Checking the map, we decided that with a few extra hours of driving we could go along the southern side of Poland to give each of us other than Bob some time in a new country. So day thirteen ended with us driving along the northern side of the Tatra Mountains and seeing the interesting Polish resort town of Zakopane. A lot of house building and office building renovation was underway in all the eastern European countries but the rural individual family house building was rampant in Poland. The houses were a most attractive design with two or three floors and small side roofs and balconies at each level.

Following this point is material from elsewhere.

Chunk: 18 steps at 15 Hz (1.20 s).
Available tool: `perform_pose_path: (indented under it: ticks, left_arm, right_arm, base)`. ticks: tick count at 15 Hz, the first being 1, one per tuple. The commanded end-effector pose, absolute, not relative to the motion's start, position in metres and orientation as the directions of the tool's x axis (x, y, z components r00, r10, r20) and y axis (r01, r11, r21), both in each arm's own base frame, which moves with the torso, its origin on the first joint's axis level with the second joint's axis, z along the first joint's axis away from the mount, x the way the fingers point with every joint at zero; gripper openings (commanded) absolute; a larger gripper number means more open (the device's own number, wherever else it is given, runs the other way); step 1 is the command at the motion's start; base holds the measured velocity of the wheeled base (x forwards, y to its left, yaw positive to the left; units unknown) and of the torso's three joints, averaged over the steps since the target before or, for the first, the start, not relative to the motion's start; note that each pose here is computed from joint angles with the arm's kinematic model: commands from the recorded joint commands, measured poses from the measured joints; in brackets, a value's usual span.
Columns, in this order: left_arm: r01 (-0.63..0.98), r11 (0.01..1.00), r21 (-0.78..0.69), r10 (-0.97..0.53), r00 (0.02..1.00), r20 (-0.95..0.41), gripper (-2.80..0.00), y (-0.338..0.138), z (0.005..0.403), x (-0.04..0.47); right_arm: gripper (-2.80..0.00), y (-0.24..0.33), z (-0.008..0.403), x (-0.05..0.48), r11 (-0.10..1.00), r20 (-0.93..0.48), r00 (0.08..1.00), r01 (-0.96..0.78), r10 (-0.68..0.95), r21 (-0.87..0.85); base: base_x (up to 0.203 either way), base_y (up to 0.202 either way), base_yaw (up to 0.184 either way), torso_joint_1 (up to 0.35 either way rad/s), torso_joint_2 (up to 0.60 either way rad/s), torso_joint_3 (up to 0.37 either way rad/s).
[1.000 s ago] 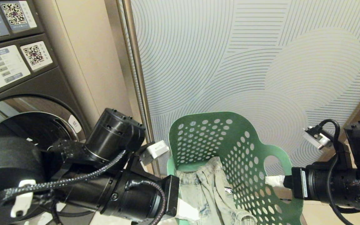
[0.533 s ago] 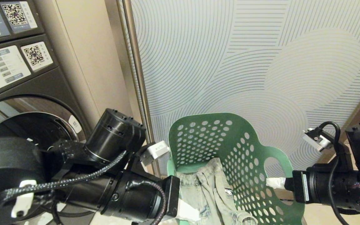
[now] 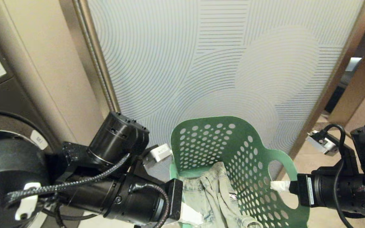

Back in Prague, we turned in the vehicles and prepared to take the train back to Frankfurt when I encountered the second of our two unfortunate run-ins during the trip. While picking up the groups' gear, the cab driver tried to force me to pay double the agreed upon amount - since I had three hours before the train left, I decided not to be forced into it and spent an unpleasant 20 minutes arguing over it before he would accept the originally quoted fare.
It was an interesting and fun trip with a chance to see some beautiful European mountain scenery. It was great to see the changes taking place in the eastern European countries. Food and consumer goods were much more plentiful. But mainly, I noticed the openness and happiness in the people compared to my earlier trips before the fall of communism. I have always been very impressed with the numerous and well kept mountain huts that exist throughout Europe. These huts add a lot of enjoyment to hiking and climbing in the Alps. I think that their mountain lodging and widespread mechanical transport into the backcountry do much for making it possible for Europeans of all ages to get into the outdoors a lot.
The European people seem much more outdoors oriented than Americans because of everyone's being able to more easily do hiking and overnight trips into the high country and alpine wilderness terrain. The camaraderie between people in the huts and mixing of climbers of varying nationalities is certainly a great experience.